=== Begin Enclosure ===

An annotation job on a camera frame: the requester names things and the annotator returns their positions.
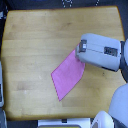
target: wooden tabletop
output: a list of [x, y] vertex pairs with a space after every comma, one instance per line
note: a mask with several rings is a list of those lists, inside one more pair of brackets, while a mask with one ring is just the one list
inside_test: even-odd
[[108, 111], [114, 91], [125, 83], [120, 71], [86, 64], [81, 81], [60, 102], [51, 78], [85, 33], [124, 40], [118, 9], [8, 13], [1, 53], [7, 119], [94, 117]]

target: gray floor
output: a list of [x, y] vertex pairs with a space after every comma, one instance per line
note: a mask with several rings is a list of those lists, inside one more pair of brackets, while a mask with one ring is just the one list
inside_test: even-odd
[[[83, 4], [84, 0], [74, 0], [76, 1], [73, 7], [84, 7], [85, 4]], [[51, 2], [51, 5], [46, 4], [44, 5], [44, 8], [53, 8], [54, 3]], [[123, 23], [123, 29], [124, 29], [124, 35], [125, 39], [128, 38], [128, 0], [116, 0], [114, 3], [113, 2], [106, 2], [104, 4], [99, 3], [98, 6], [101, 5], [117, 5], [119, 8], [119, 12], [121, 15], [121, 20]], [[55, 6], [55, 8], [63, 8], [62, 3], [59, 0], [58, 6]], [[0, 29], [2, 30], [3, 23], [1, 23], [0, 20]], [[37, 121], [8, 121], [8, 128], [36, 128], [37, 127]]]

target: white object
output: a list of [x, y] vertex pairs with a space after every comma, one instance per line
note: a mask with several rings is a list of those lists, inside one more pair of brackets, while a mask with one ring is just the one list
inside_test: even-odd
[[93, 120], [91, 128], [114, 128], [114, 122], [108, 113], [100, 111]]
[[128, 84], [115, 91], [108, 113], [128, 127]]
[[[82, 35], [81, 40], [87, 40], [87, 48], [85, 52], [79, 52], [79, 46], [76, 47], [76, 57], [80, 61], [118, 71], [121, 58], [121, 43], [119, 40], [91, 33]], [[115, 49], [117, 55], [105, 54], [105, 48]]]
[[67, 119], [67, 123], [62, 123], [61, 119], [58, 120], [38, 120], [38, 126], [42, 125], [79, 125], [81, 128], [90, 128], [90, 118], [74, 118]]

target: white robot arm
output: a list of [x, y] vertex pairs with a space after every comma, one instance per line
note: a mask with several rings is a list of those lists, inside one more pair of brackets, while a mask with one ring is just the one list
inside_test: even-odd
[[[121, 69], [124, 80], [128, 83], [128, 40], [116, 39], [87, 33], [82, 35], [76, 47], [75, 56], [81, 62], [104, 69]], [[128, 84], [121, 86], [113, 95], [109, 114], [99, 112], [91, 128], [126, 128], [128, 127]]]

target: pink cloth
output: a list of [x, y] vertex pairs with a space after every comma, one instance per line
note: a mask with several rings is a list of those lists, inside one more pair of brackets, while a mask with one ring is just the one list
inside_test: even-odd
[[84, 68], [85, 64], [75, 58], [75, 50], [73, 50], [51, 73], [59, 101], [79, 82]]

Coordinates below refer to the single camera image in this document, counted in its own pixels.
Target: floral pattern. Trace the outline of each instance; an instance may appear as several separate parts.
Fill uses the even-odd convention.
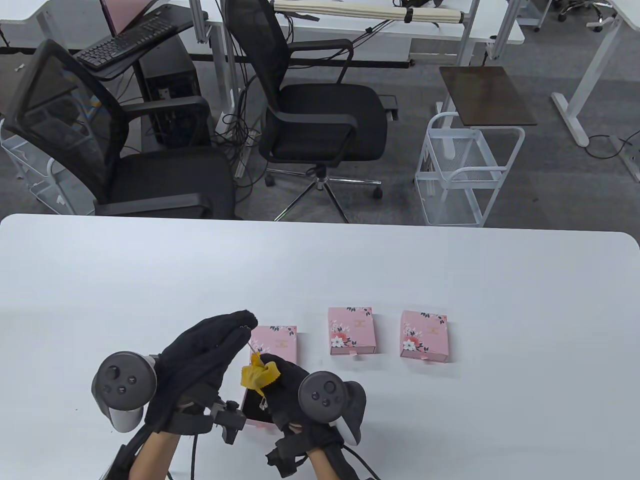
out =
[[[414,327],[410,326],[408,323],[404,324],[404,341],[402,343],[403,349],[408,351],[422,351],[428,352],[429,347],[425,347],[422,343],[422,339],[420,336],[422,332],[418,332]]]
[[[261,343],[251,341],[250,344],[251,344],[251,348],[256,353],[271,353],[271,349],[269,349],[269,347],[266,347]]]
[[[356,312],[357,310],[361,310],[362,312],[364,312],[364,314],[369,317],[371,316],[371,309],[368,307],[347,307],[347,310],[349,310],[350,312]]]
[[[280,330],[282,330],[283,328],[286,328],[287,331],[289,332],[289,336],[293,337],[296,332],[294,332],[293,328],[290,326],[283,326],[283,325],[271,325],[269,328],[271,328],[274,332],[279,332]]]
[[[438,317],[438,320],[440,320],[440,324],[442,325],[444,323],[444,318],[442,318],[442,315],[426,314],[424,312],[420,312],[420,315],[425,317],[427,320],[432,317]]]
[[[342,323],[331,322],[331,347],[355,347],[356,341],[349,336],[349,327]]]

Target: chair backrest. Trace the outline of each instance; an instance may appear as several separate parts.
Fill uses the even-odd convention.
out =
[[[278,109],[278,92],[291,54],[267,0],[227,0],[225,24],[251,62],[269,106]]]
[[[8,108],[4,127],[107,200],[114,163],[129,135],[118,101],[60,45],[40,44]]]

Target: yellow cloth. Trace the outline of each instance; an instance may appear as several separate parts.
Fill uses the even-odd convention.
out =
[[[258,353],[251,354],[251,365],[242,367],[240,385],[249,390],[255,390],[262,397],[262,388],[272,384],[280,376],[280,371],[275,362],[264,364]]]

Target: hand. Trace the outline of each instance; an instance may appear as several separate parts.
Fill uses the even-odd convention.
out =
[[[310,419],[300,408],[298,389],[309,373],[302,367],[283,360],[279,356],[264,353],[260,359],[265,363],[274,362],[280,377],[262,388],[271,418],[285,436],[300,435],[300,445],[305,452],[322,448],[329,444],[342,444],[342,437],[327,424]]]
[[[219,390],[229,364],[257,325],[255,316],[243,310],[204,319],[180,334],[157,359],[157,390],[145,422],[162,430],[181,395],[194,385],[207,383]]]

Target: mesh office chair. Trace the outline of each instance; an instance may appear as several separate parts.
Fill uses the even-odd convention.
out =
[[[207,128],[201,97],[133,105],[118,101],[52,40],[40,44],[8,108],[4,127],[43,150],[94,195],[96,215],[233,219],[235,186],[216,148],[187,147],[120,157],[129,122],[188,109]]]
[[[225,2],[225,23],[253,65],[265,96],[260,154],[273,163],[314,165],[307,170],[315,179],[280,215],[282,219],[312,189],[324,190],[343,221],[330,184],[376,186],[374,197],[382,197],[381,182],[329,178],[327,168],[342,161],[370,161],[382,156],[387,142],[387,116],[376,92],[362,85],[344,84],[342,78],[353,57],[350,40],[320,40],[287,44],[273,8],[267,0]],[[281,88],[291,54],[301,50],[349,51],[337,83],[294,84]],[[304,177],[304,173],[269,170]],[[273,178],[267,177],[268,186]]]

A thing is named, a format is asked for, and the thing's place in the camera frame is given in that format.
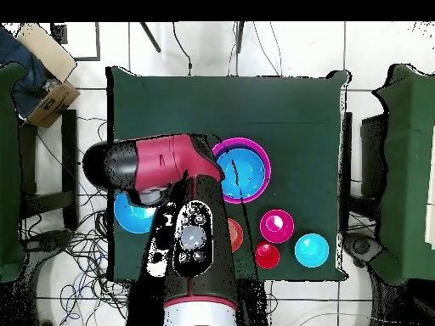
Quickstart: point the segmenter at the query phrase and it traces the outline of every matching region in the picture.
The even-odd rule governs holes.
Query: floor tile
[[[62,47],[74,58],[97,57],[97,26],[95,22],[66,22],[68,43]]]
[[[81,264],[87,268],[85,261],[81,260]],[[71,288],[64,289],[64,287],[75,282],[78,284],[81,276],[82,270],[74,259],[62,252],[42,265],[37,283],[37,297],[71,296],[73,293]]]
[[[101,121],[107,120],[107,93],[105,90],[80,90],[79,97],[69,109],[75,109],[77,116]]]
[[[267,294],[270,293],[270,285],[271,281],[266,281],[264,283],[264,288]],[[337,300],[338,283],[333,281],[273,281],[272,294],[277,299]]]
[[[431,164],[431,174],[429,177],[429,188],[427,191],[427,203],[435,205],[435,164]]]
[[[367,270],[353,264],[351,256],[342,253],[342,267],[349,278],[340,282],[340,300],[371,300],[371,281]]]
[[[38,127],[35,150],[35,178],[38,194],[62,191],[62,119],[50,128]]]
[[[435,205],[426,206],[425,242],[435,248]]]
[[[271,314],[271,326],[337,326],[337,301],[285,301]]]
[[[99,23],[100,61],[78,61],[68,77],[74,87],[105,88],[106,66],[121,66],[128,69],[128,23]]]
[[[363,119],[380,115],[384,112],[381,102],[372,93],[347,92],[346,108],[352,112],[352,163],[351,178],[362,179],[361,170],[361,132]],[[351,193],[361,194],[361,183],[351,182]]]
[[[87,219],[79,227],[79,232],[88,233],[90,230],[95,229],[96,216],[89,216],[89,214],[105,210],[106,208],[107,199],[105,196],[95,195],[88,197],[86,195],[79,195],[79,218]]]
[[[375,223],[361,215],[349,214],[349,232],[362,233],[371,238],[375,237]]]
[[[78,160],[81,162],[86,151],[96,143],[107,140],[107,124],[99,120],[77,119],[78,131]],[[88,181],[83,166],[78,166],[79,194],[94,194],[98,190]]]
[[[432,153],[431,164],[435,164],[435,126],[432,129]]]
[[[70,302],[67,309],[71,311],[71,317],[62,326],[125,326],[125,320],[115,308],[104,303],[98,304],[98,300],[79,300],[71,311],[74,304]],[[37,310],[41,320],[52,321],[54,326],[59,326],[67,314],[57,299],[38,299]]]
[[[121,312],[125,317],[126,308],[122,308]],[[90,317],[88,326],[125,326],[126,323],[126,320],[122,317],[122,315],[116,308],[104,302],[102,302],[98,306],[94,315]]]
[[[346,69],[349,88],[383,86],[390,65],[411,63],[419,71],[435,71],[435,23],[413,21],[348,21]]]
[[[370,326],[371,301],[340,301],[339,326]]]
[[[102,196],[95,196],[91,198],[92,206],[90,202],[87,202],[88,198],[86,196],[79,196],[79,220],[82,220],[88,214],[91,214],[93,210],[99,211],[106,208],[106,200]],[[35,222],[37,217],[34,216],[27,223],[29,227]],[[93,239],[95,232],[95,216],[88,217],[88,219],[82,223],[78,228],[77,232],[82,234],[89,234],[89,238]],[[48,231],[51,229],[62,229],[63,228],[63,217],[60,211],[58,218],[49,217],[48,220],[41,222],[35,226],[35,229],[40,233]],[[90,250],[90,241],[83,240],[77,247],[75,247],[75,252],[80,250]],[[103,240],[99,241],[99,245],[102,250],[107,251],[107,245]],[[93,258],[99,259],[100,256],[93,256]],[[88,269],[89,263],[87,259],[81,258],[77,259],[82,267],[82,269]],[[100,265],[103,269],[106,268],[106,261],[100,258]],[[79,289],[83,284],[92,281],[91,278],[84,278],[82,276],[82,269],[77,265],[74,258],[66,253],[61,253],[48,261],[46,261],[39,275],[38,285],[37,285],[37,296],[38,297],[60,297],[70,296],[72,294],[71,287],[67,287],[62,292],[62,289],[67,285],[74,285],[75,289]],[[85,289],[82,292],[83,297],[93,297],[92,292],[89,289]]]
[[[157,53],[139,23],[131,23],[132,72],[141,76],[185,76],[188,60],[173,35],[171,23],[147,23],[162,52]],[[337,22],[272,22],[280,45],[284,76],[325,77],[343,68],[344,24]],[[234,46],[232,21],[178,22],[178,40],[190,55],[192,75],[226,76]],[[256,22],[257,33],[275,69],[280,56],[268,21]],[[235,75],[235,52],[230,74]],[[239,76],[276,75],[264,55],[251,21],[244,27]]]

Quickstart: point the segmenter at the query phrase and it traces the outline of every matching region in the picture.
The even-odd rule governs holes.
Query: blue cup
[[[295,245],[296,259],[305,267],[323,265],[330,253],[330,247],[322,236],[316,233],[303,235]]]
[[[151,229],[155,208],[133,206],[128,203],[125,193],[116,196],[115,218],[120,226],[129,233],[148,233]]]
[[[222,192],[230,198],[249,198],[260,190],[265,181],[262,159],[248,149],[232,149],[228,153],[224,152],[217,159],[217,164],[225,174],[221,182]]]

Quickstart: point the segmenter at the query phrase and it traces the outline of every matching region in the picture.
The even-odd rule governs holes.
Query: white tile floor
[[[101,59],[79,62],[68,79],[81,90],[81,96],[71,106],[79,119],[78,147],[85,151],[106,137],[105,66],[117,65],[141,76],[186,76],[188,61],[172,34],[171,23],[149,23],[161,46],[157,53],[139,23],[99,23]],[[258,22],[257,32],[264,51],[280,72],[280,58],[268,22]],[[379,101],[370,93],[386,80],[389,65],[411,63],[426,73],[435,71],[435,24],[427,22],[274,22],[274,32],[280,45],[284,76],[326,76],[332,70],[346,69],[352,74],[347,92],[347,110],[353,112],[352,192],[358,194],[361,180],[359,125],[362,119],[382,112]],[[235,58],[229,70],[230,50],[234,45],[233,22],[180,22],[176,24],[179,41],[190,55],[192,75],[235,75]],[[71,26],[71,31],[80,26]],[[246,23],[239,56],[239,75],[273,75],[274,69],[264,56],[252,22]],[[60,159],[61,120],[40,135]],[[60,189],[60,164],[40,143],[37,147],[38,193]],[[80,172],[81,204],[86,193],[95,188]],[[105,201],[93,198],[95,209],[103,209]],[[90,204],[80,208],[81,216],[91,211]],[[61,214],[52,211],[38,225],[41,230],[61,228]],[[92,223],[85,224],[91,228]],[[357,269],[349,256],[343,254],[343,267],[349,278],[339,283],[274,282],[269,315],[271,326],[368,326],[371,313],[371,287],[368,273]],[[54,321],[64,318],[60,291],[72,284],[81,273],[77,264],[66,254],[48,261],[42,270],[37,295],[42,318]],[[270,282],[265,284],[270,291]],[[63,296],[68,297],[68,290]],[[64,326],[83,326],[93,314],[98,299],[79,300],[82,318],[68,319]],[[88,326],[124,326],[116,309],[101,306],[90,317]]]

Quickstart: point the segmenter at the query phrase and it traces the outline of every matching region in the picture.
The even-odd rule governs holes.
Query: cardboard box
[[[51,127],[60,117],[62,110],[67,109],[80,95],[66,80],[77,63],[38,24],[24,24],[16,39],[39,58],[45,68],[60,81],[26,119],[27,124]]]

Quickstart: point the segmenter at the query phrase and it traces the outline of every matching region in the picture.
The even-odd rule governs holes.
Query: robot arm
[[[126,191],[133,205],[161,206],[144,267],[152,277],[165,277],[164,326],[235,326],[223,173],[206,138],[182,134],[96,144],[85,154],[83,170],[98,188]]]

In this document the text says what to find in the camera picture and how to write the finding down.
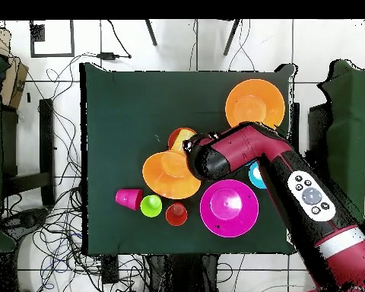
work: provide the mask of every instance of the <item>red cup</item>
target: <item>red cup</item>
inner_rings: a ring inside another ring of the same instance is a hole
[[[141,205],[141,189],[119,189],[115,196],[115,202],[121,206],[137,211]]]
[[[188,212],[183,204],[175,202],[167,209],[167,222],[172,226],[180,226],[186,222]]]

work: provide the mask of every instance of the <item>orange bowl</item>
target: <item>orange bowl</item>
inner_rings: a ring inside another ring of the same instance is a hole
[[[200,180],[189,171],[186,156],[164,151],[150,156],[143,165],[142,176],[151,190],[170,199],[184,199],[200,188]]]
[[[241,122],[262,122],[275,129],[284,118],[281,92],[268,81],[254,79],[239,83],[226,101],[226,117],[231,127]]]

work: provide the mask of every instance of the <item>magenta plate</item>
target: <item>magenta plate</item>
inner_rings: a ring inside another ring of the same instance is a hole
[[[257,221],[259,202],[256,194],[238,180],[221,180],[209,187],[200,201],[205,226],[222,237],[237,237]]]

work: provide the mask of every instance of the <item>lime green cup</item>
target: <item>lime green cup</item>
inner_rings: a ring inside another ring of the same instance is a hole
[[[149,195],[142,199],[141,212],[147,217],[156,217],[162,211],[162,201],[157,195]]]

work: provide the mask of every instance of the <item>robot control buttons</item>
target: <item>robot control buttons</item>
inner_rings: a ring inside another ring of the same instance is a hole
[[[302,199],[308,205],[316,205],[322,200],[322,195],[318,189],[307,188],[303,191]]]
[[[311,212],[312,212],[313,214],[319,214],[319,212],[320,212],[320,208],[319,208],[319,207],[314,206],[314,207],[313,207],[313,209],[311,209]]]
[[[322,209],[324,209],[326,211],[330,208],[329,204],[327,204],[326,202],[323,202],[322,204],[320,204],[320,207],[322,207]]]
[[[307,172],[296,170],[288,177],[288,188],[305,214],[313,221],[330,221],[335,205],[315,179]]]

=== End Enclosure ===

> [ABOUT THIS EXERCISE]
Retype the records above, but only those lines that fall between the line containing "target: <item>lime green cup</item>" and the line containing "target: <item>robot control buttons</item>", with both of those lines included, exactly as written.

> [TASK SOLUTION]
target: <item>lime green cup</item>
inner_rings: a ring inside another ring of the same instance is a hole
[[[149,195],[142,199],[141,212],[147,217],[156,217],[162,211],[162,201],[157,195]]]

work: provide the mask of every instance of the <item>robot control buttons</item>
target: <item>robot control buttons</item>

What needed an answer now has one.